An ice sheet is ashore, there is sea ice in earth top north-south two poles at sea, and those generation change is directly linked with the climate change of an earth scale. For this reason, in connection with warming, an ice sheet and sea ice react sensitively, and we dissolve, or are anxious about affecting still wide range climate and sea surface change. So, into this group, the atmosphere / ocean / sea ice / ice sheet joint model which finally works on an Earth Simulator are built, and the prediction experiment of global warming or sea surface change is conducted. First, it strives for grasp of an indefinite element through various sensitivity experiments, improving a partial model. Furthermore, it aims at raising the accuracy of a prediction experiment, conducting the reappearance experiment of the present or the past using the combined model. Moreover, since the past climate and the restoration of ice sheet change / sea level by the data of a seabed sediment or geographical feature have come to be considerably performed with high precision about the last glacial epoch or subsequent ones 20,000 years ago, the model is verified through trying the numerical simulation reproducing this.
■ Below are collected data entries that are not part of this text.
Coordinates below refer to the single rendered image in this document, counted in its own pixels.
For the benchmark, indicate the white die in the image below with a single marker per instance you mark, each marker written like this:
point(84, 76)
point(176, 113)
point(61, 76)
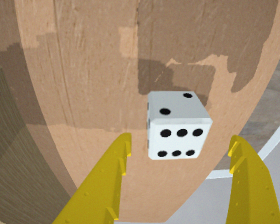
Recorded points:
point(177, 125)

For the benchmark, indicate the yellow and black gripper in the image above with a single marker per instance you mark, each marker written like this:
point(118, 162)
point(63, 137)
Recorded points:
point(252, 201)

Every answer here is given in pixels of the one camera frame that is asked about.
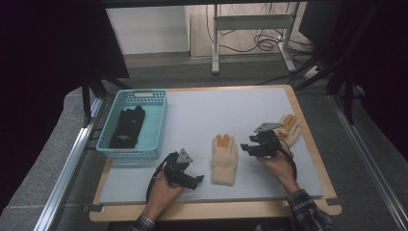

c. A research program, a method, a schedule

About the ice sheet, manufacture of a partial model was briefly performed by the 14 fiscal year, and the response characteristic has been investigated. In the 15 fiscal year, improved each portion or the parallelization optimization of the ice sheet model program was carried out for Earth Simulators, and the coupling agent was developed and the characteristic of combination of a climate model and an ice sheet dynamics model was investigated. The warming experiment was conducted using the air sea joint model of the resolution of a degree in the middle, and the influence on sea ice or an ice sheet was considered in the 16 fiscal year and the 17 fiscal year. From now on, combination of an ice sheet model and an air model is completed, and warming influence is discussed quantitatively.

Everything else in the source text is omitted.